Susan Phillips / StateImpact Pennsylvania

A pedestrian walks by a protest of the Tennessee Gas Pipeline in downtown Philadelphia.

The U.S. Army Corps of Engineers has granted permission for a controversial pipeline project to cross wetlands, rivers and streams in the Delaware River watershed. The Corps issued the permits last Friday. Environmentalists who oppose the project had pinned their hopes on having it blocked by the Corps, which issues the wetland permits. Richard Pearsall, a spokesperson for the U.S. Army Corps of Engineers in Philadelphia, says after reviewing public comments, Corps staff determined the permits are “not contrary to the public interest.”
The Army Corps is not the only entity to approve aspects of the project, known as the Tennessee Gas Pipeline Northeast Upgrade.  Pearsall says the Federal Energy Regulatory Commission, or FERC, is the lead agency, and would still need to approve the Corps’ permits for construction to begin. But that is likely a formality, as FERC has already approved the project overall.

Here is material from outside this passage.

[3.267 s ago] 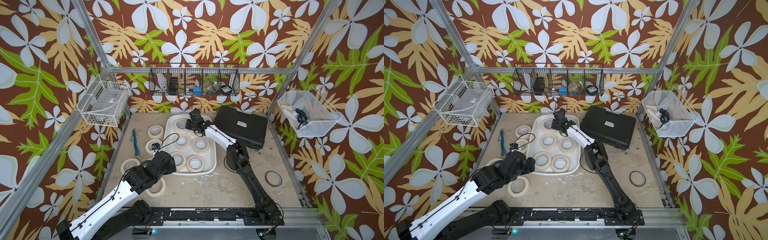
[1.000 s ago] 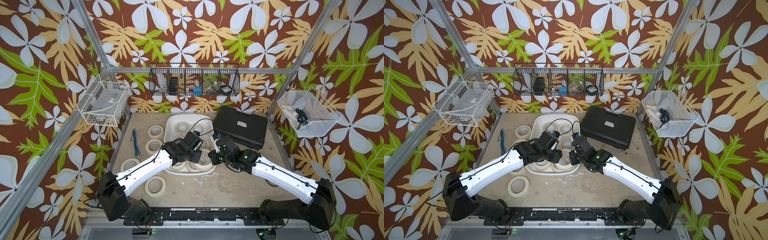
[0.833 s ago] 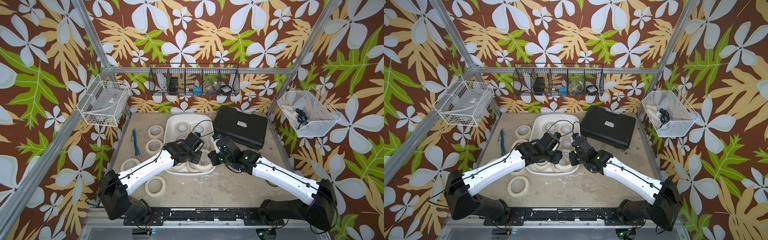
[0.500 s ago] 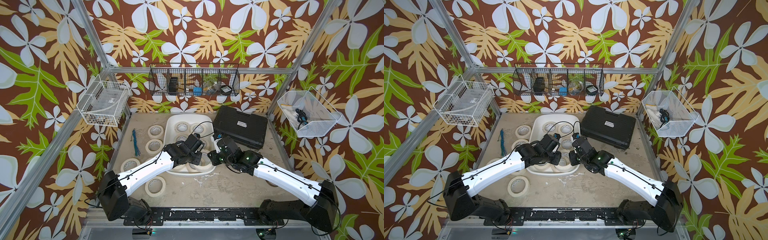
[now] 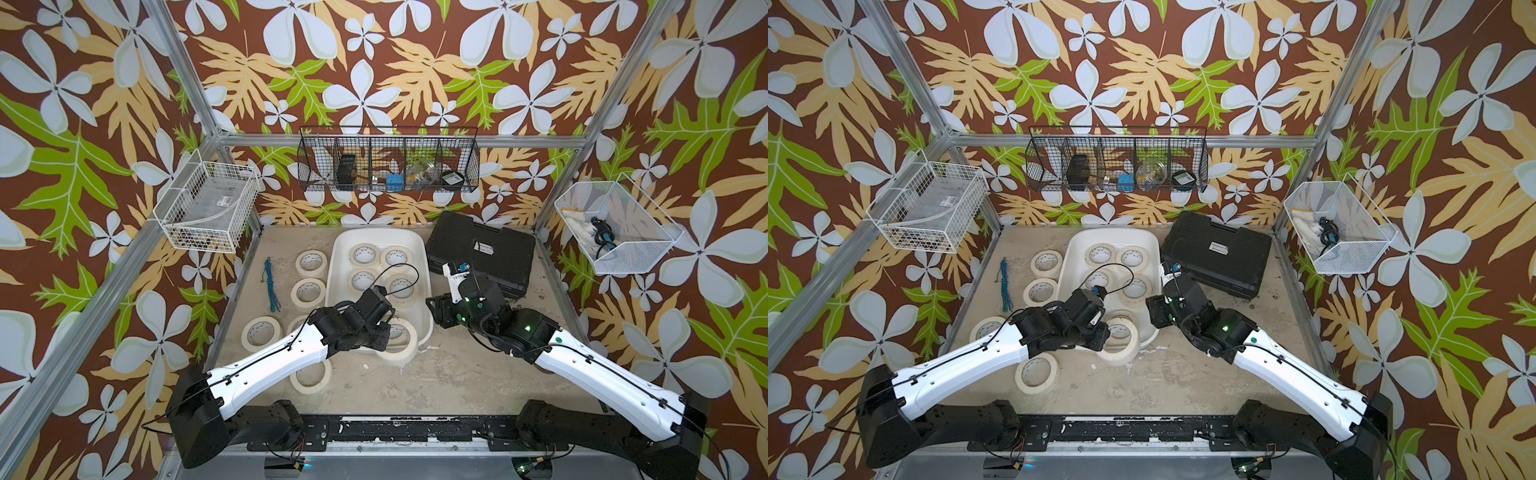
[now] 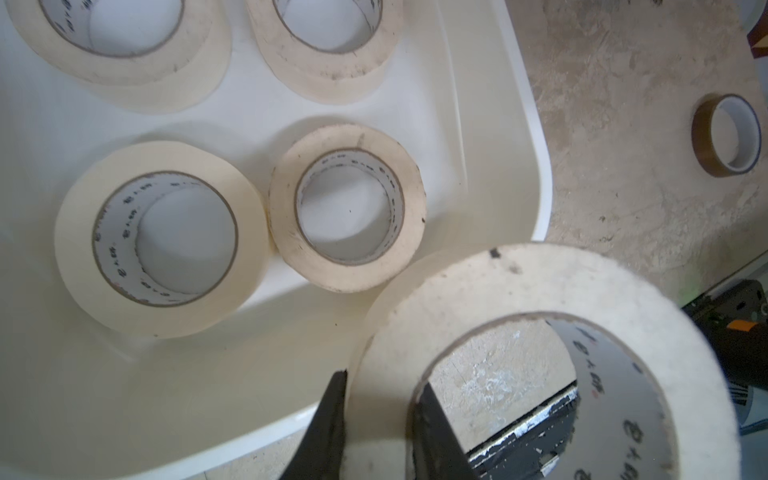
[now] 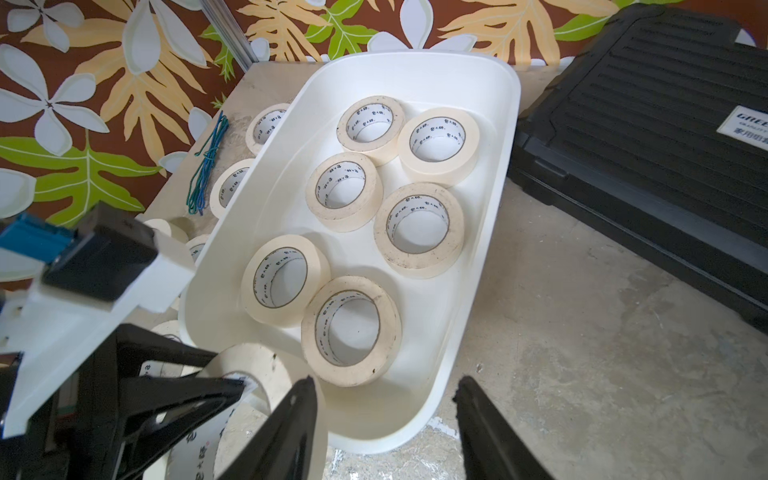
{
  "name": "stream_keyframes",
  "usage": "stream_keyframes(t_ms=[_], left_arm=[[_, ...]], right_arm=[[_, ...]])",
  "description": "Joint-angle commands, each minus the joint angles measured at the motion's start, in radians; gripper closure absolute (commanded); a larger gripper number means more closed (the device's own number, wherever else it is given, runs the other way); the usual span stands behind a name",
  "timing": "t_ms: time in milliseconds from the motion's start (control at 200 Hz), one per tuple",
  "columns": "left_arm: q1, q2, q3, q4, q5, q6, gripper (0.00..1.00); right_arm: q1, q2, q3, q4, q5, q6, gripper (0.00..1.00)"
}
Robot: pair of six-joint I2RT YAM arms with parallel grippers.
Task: Take out the art tape in the storage box
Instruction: Pick up the art tape from the storage box, then place the art tape at the center of the board.
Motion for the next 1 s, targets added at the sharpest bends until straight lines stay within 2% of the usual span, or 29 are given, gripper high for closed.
stream_keyframes(t_ms=[0, 195, 360, 500, 681, 996], left_arm=[[-0.043, -0.027, -0.034, 0.012, -0.002, -0.024, 1.00], [-0.141, -0.070, -0.120, 0.027, -0.040, -0.059, 1.00], [-0.164, -0.088, -0.206, 0.026, -0.083, -0.096, 1.00], [-0.201, -0.076, -0.202, 0.004, -0.134, -0.132, 1.00], [-0.213, -0.042, -0.227, -0.020, -0.190, -0.261, 1.00], [-0.212, -0.076, -0.331, -0.033, -0.266, -0.497, 1.00]], right_arm=[[-0.003, 0.005, -0.007, 0.007, 0.033, -0.016, 0.41], [-0.009, 0.029, -0.007, 0.011, 0.031, -0.023, 0.41], [-0.007, 0.041, -0.017, 0.022, 0.021, -0.022, 0.41], [-0.009, 0.048, -0.026, 0.031, 0.020, -0.020, 0.41], [-0.014, 0.053, -0.030, 0.033, 0.020, -0.023, 0.41], [-0.028, 0.062, -0.052, 0.058, -0.005, -0.028, 0.41]])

The Northeast Upgrade would add almost 40 miles of additional pipeline in Pennsylvania and New Jersey to transport Marcellus Shale gas to the lucrative East Coast market.

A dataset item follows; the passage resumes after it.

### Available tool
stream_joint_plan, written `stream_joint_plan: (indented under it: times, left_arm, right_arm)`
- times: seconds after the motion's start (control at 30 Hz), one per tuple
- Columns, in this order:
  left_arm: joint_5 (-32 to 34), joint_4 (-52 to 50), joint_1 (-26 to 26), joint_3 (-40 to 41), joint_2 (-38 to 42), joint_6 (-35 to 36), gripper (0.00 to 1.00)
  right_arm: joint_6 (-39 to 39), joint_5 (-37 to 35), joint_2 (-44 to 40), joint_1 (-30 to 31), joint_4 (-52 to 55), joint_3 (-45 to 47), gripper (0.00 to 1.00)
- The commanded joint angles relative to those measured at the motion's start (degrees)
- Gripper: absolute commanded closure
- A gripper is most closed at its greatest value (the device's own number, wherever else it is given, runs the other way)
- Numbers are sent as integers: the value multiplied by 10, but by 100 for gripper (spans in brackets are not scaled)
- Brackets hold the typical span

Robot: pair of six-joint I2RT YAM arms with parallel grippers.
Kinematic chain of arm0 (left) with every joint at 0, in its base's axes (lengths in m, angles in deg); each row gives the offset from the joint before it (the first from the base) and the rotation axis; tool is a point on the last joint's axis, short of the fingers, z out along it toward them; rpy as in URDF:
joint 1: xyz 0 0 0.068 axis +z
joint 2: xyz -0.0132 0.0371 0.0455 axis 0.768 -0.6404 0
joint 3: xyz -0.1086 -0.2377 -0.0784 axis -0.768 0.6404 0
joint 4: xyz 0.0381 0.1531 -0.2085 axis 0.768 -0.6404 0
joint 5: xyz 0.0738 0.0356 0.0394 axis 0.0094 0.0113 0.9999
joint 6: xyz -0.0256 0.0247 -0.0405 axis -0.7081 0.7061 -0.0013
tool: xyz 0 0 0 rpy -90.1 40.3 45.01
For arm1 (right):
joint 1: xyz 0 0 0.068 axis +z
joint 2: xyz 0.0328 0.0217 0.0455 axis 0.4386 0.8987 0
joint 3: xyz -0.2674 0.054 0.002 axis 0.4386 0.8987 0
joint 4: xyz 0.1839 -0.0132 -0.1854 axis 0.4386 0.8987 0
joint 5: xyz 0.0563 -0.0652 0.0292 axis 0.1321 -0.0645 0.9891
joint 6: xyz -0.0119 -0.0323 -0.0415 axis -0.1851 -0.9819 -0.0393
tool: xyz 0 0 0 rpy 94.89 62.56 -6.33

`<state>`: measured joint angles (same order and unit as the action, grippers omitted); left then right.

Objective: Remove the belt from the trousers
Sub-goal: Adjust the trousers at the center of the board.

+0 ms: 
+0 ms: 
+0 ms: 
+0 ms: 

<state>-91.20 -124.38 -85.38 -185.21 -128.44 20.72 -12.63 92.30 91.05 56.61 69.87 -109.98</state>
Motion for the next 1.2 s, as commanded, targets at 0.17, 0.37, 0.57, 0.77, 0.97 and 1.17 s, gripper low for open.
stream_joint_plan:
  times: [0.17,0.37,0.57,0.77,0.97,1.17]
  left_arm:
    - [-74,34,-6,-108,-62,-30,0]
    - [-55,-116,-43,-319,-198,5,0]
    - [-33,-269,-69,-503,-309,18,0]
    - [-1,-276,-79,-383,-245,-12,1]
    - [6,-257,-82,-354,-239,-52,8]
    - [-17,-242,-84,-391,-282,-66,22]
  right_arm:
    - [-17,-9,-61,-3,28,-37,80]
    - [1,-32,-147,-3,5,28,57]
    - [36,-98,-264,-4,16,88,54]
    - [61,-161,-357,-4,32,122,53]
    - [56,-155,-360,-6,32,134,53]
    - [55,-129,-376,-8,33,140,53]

The fresh water wetland permits were the final step in the regulatory process needed to pave the way for the actual trench digging to lay the expanded pipeline.

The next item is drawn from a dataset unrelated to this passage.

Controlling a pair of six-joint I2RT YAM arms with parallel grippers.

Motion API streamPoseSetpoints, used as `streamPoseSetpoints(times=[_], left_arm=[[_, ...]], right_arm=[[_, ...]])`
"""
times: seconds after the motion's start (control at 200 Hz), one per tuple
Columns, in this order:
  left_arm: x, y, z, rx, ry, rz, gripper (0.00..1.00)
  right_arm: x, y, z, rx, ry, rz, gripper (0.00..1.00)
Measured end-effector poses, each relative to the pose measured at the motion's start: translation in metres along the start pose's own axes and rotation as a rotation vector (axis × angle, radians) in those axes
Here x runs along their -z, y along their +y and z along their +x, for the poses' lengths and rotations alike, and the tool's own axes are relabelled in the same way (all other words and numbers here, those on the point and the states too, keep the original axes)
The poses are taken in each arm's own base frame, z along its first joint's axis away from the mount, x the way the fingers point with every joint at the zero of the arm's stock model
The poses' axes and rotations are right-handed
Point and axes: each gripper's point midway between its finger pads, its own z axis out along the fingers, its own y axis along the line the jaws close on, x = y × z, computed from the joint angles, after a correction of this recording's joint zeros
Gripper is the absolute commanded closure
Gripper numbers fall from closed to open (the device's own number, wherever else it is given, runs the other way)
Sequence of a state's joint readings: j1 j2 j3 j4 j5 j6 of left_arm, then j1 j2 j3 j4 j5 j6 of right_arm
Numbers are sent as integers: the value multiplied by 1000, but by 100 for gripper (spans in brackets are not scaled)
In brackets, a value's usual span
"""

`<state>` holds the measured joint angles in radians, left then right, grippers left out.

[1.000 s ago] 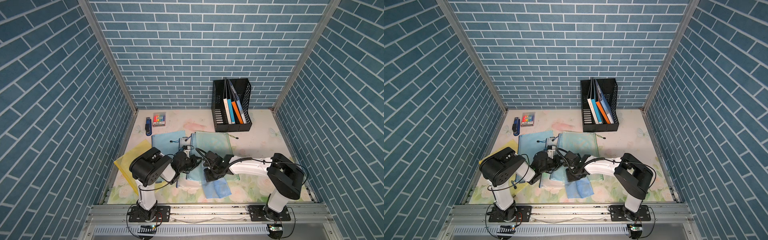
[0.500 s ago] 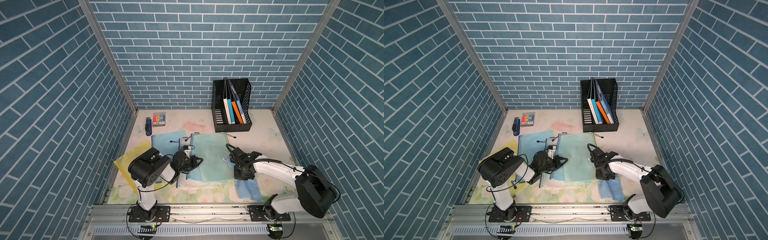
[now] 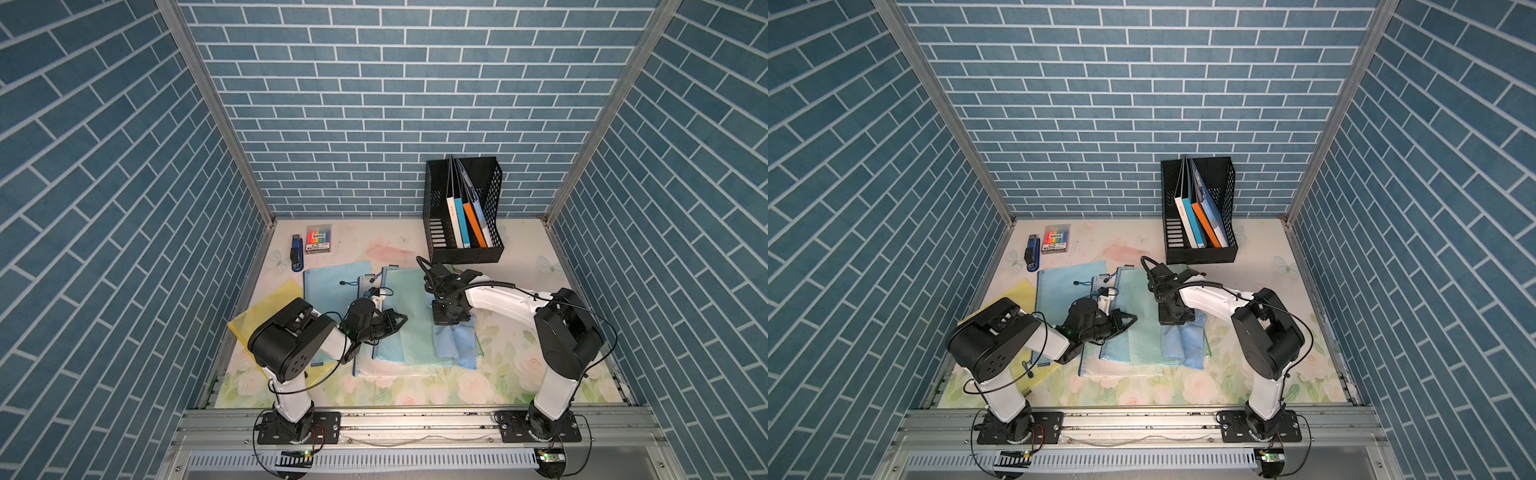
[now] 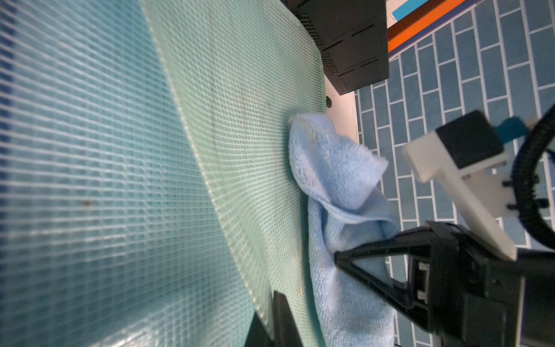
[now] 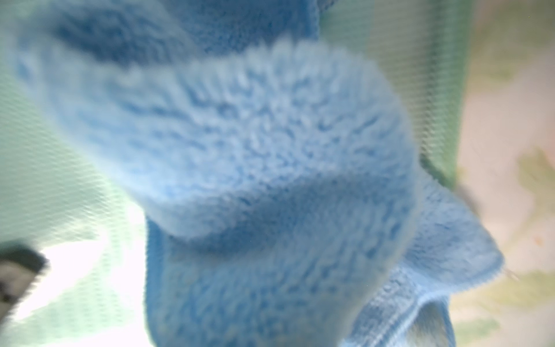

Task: Wipe the document bag
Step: Wipe the dirt from the document bag.

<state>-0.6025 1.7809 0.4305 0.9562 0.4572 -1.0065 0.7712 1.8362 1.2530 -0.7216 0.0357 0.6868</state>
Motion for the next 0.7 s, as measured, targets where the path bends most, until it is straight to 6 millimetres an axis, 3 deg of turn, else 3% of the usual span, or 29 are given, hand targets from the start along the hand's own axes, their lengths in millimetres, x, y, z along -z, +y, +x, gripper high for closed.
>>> streamPoseSetpoints(times=[0.085,0.245,0.485,0.58,0.65,0.7], left_arm=[[-1,0,0,-2,4,-5,100],[-1,2,1,-5,5,-15,100],[-1,3,1,-5,6,-19,100],[-1,3,1,-3,5,-20,100],[-1,3,1,-1,3,-21,100],[-1,3,1,1,1,-22,100]], right_arm=[[-12,7,-2,15,13,-13,100],[-20,-4,0,9,24,-10,100],[-15,-69,0,-71,54,71,100],[-16,-59,1,-42,63,71,100],[-16,-36,3,18,65,63,100],[-16,-8,3,73,61,32,100]])
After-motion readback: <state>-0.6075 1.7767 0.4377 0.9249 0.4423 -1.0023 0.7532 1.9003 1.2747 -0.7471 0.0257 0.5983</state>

“They’d have to blast through high-quality and exceptional value streams,” the Delaware Riverkeeper Network’s biologist Faith Zerbe told StateImpact last month. “And cut through [forested] areas that have had no [prior] impact, creating forest fragmentation.”
Protesters have been demonstrating, and recently locked themselves to the gates of the Delaware State Forest, seeking to block tree-felling begun by Kinder Morgan, the parent company of the Tennessee Gas Pipeline.  A court placed an injunction on the protestors, forbidding them from trespassing on Kinder Morgan’s right of way. Environmentalists also protested at the Philadelphia headquarters of the Army Corps.
Jolie DeFeis, a resident of Pike County who has been active in opposing the pipeline, and had been communicating with the Corps, says the decision is a surprise.
“That’s the devastating thing for our group,” said DeFeis. “We pinned a lot of hope on the Army Corps of Engineers. If they’re not looking out for us than who is?”
DeFeis says the Army Corps had assured her that it answers to a separate authority than FERC, and that their analysis would include looking at alternative routes.
“We really truly thought they weren’t going to permit this,” said DeFeis. “I think they just caved.”
DeFeis says her group and others are looking into legal options.